• [Task]
Transcribe exactly everything in the data below from the line containing "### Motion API" down to the line containing "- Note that", both lines included and nothing further.

• [Given material]
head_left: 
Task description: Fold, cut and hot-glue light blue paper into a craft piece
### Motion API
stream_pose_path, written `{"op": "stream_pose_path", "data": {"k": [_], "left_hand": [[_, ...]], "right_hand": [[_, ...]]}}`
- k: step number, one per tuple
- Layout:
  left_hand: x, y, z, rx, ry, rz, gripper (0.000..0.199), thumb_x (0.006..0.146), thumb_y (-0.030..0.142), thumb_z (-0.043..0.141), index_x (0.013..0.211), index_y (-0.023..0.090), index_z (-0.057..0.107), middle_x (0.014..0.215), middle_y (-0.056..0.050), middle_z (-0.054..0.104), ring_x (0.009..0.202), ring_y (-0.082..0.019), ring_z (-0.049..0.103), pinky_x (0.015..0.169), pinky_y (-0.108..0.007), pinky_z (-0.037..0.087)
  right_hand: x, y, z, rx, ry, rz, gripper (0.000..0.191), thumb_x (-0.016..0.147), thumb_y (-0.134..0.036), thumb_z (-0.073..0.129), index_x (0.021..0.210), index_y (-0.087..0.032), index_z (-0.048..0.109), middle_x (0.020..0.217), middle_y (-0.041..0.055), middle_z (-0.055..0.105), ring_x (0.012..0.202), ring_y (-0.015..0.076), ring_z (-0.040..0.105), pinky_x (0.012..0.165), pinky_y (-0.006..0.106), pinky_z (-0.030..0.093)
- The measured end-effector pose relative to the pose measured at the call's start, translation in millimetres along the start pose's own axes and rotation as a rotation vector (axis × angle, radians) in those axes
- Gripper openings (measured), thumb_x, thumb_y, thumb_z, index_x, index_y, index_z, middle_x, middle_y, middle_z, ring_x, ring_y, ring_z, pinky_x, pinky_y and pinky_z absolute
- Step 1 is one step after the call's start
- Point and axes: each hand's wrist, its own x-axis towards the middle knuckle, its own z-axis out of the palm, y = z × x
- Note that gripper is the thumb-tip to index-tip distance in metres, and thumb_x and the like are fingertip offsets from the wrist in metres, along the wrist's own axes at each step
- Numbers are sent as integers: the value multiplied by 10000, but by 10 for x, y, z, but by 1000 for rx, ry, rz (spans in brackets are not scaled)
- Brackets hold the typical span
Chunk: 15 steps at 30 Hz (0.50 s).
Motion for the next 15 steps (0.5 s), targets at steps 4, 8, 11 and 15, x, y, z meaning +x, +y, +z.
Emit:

• [Solved problem]
### Motion API
stream_pose_path, written `{"op": "stream_pose_path", "data": {"k": [_], "left_hand": [[_, ...]], "right_hand": [[_, ...]]}}`
- k: step number, one per tuple
- Layout:
  left_hand: x, y, z, rx, ry, rz, gripper (0.000..0.199), thumb_x (0.006..0.146), thumb_y (-0.030..0.142), thumb_z (-0.043..0.141), index_x (0.013..0.211), index_y (-0.023..0.090), index_z (-0.057..0.107), middle_x (0.014..0.215), middle_y (-0.056..0.050), middle_z (-0.054..0.104), ring_x (0.009..0.202), ring_y (-0.082..0.019), ring_z (-0.049..0.103), pinky_x (0.015..0.169), pinky_y (-0.108..0.007), pinky_z (-0.037..0.087)
  right_hand: x, y, z, rx, ry, rz, gripper (0.000..0.191), thumb_x (-0.016..0.147), thumb_y (-0.134..0.036), thumb_z (-0.073..0.129), index_x (0.021..0.210), index_y (-0.087..0.032), index_z (-0.048..0.109), middle_x (0.020..0.217), middle_y (-0.041..0.055), middle_z (-0.055..0.105), ring_x (0.012..0.202), ring_y (-0.015..0.076), ring_z (-0.040..0.105), pinky_x (0.012..0.165), pinky_y (-0.006..0.106), pinky_z (-0.030..0.093)
- The measured end-effector pose relative to the pose measured at the call's start, translation in millimetres along the start pose's own axes and rotation as a rotation vector (axis × angle, radians) in those axes
- Gripper openings (measured), thumb_x, thumb_y, thumb_z, index_x, index_y, index_z, middle_x, middle_y, middle_z, ring_x, ring_y, ring_z, pinky_x, pinky_y and pinky_z absolute
- Step 1 is one step after the call's start
- Point and axes: each hand's wrist, its own x-axis towards the middle knuckle, its own z-axis out of the palm, y = z × x
- Note that gripper is the thumb-tip to index-tip distance in metres, and thumb_x and the like are fingertip offsets from the wrist in metres, along the wrist's own axes at each step

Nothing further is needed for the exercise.